* Brief: Taking the line with "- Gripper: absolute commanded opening" as the first and the line with "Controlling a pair" as the last, set down exactly every line in that range from the entries below, and no more.

* Material to process:
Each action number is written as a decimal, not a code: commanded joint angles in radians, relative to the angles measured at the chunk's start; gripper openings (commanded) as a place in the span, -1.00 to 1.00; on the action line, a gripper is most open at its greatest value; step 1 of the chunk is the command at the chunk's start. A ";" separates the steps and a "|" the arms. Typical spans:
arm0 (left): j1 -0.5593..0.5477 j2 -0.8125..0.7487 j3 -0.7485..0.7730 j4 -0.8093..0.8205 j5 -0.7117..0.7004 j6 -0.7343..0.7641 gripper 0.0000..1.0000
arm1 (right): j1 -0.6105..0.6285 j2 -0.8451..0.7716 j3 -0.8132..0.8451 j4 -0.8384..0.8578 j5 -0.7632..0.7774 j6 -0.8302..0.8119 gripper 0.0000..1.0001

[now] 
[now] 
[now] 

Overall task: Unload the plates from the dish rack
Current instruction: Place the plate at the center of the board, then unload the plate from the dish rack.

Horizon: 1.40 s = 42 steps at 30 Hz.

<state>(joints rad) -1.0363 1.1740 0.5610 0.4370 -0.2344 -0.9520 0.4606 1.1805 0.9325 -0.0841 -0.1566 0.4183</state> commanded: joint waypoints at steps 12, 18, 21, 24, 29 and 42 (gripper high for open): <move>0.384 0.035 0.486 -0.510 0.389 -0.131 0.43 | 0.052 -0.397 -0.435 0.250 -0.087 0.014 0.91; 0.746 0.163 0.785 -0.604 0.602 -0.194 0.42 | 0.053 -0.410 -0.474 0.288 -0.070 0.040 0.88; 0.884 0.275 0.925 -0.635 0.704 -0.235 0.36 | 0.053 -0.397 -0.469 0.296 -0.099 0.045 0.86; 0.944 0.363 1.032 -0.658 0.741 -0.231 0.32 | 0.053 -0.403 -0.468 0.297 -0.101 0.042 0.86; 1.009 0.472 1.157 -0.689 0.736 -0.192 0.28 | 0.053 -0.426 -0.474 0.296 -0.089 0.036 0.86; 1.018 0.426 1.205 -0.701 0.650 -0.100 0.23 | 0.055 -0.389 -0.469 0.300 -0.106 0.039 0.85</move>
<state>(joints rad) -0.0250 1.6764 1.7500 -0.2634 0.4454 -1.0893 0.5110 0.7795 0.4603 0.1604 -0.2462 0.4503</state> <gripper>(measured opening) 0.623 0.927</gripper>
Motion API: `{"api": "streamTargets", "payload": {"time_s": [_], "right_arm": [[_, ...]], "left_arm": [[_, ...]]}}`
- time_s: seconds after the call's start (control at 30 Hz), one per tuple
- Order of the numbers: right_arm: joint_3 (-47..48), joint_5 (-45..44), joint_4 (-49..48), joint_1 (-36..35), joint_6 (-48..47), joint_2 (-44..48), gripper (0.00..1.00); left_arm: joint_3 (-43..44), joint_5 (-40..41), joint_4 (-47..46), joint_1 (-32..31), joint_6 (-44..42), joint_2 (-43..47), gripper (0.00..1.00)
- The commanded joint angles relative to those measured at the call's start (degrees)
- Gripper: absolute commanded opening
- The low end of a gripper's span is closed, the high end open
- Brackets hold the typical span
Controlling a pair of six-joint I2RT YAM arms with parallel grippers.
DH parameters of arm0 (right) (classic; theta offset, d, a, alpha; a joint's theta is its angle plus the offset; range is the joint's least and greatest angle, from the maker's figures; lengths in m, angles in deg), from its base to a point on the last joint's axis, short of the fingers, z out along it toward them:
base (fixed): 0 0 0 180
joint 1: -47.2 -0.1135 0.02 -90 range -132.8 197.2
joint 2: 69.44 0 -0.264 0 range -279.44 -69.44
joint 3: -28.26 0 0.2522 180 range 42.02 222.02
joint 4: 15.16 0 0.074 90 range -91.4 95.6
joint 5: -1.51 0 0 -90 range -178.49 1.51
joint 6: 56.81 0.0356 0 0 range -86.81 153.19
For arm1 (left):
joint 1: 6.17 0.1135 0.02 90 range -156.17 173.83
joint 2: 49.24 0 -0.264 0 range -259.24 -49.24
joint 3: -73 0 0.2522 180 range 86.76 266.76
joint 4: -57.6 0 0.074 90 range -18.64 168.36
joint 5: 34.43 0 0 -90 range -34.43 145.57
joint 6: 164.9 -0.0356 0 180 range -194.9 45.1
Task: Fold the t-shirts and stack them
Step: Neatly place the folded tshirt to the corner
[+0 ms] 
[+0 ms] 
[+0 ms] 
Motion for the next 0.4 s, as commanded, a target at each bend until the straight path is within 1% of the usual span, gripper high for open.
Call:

* Answer to this problem:
- Gripper: absolute commanded opening
- The low end of a gripper's span is closed, the high end open
- Brackets hold the typical span
Controlling a pair of six-joint I2RT YAM arms with parallel grippers.

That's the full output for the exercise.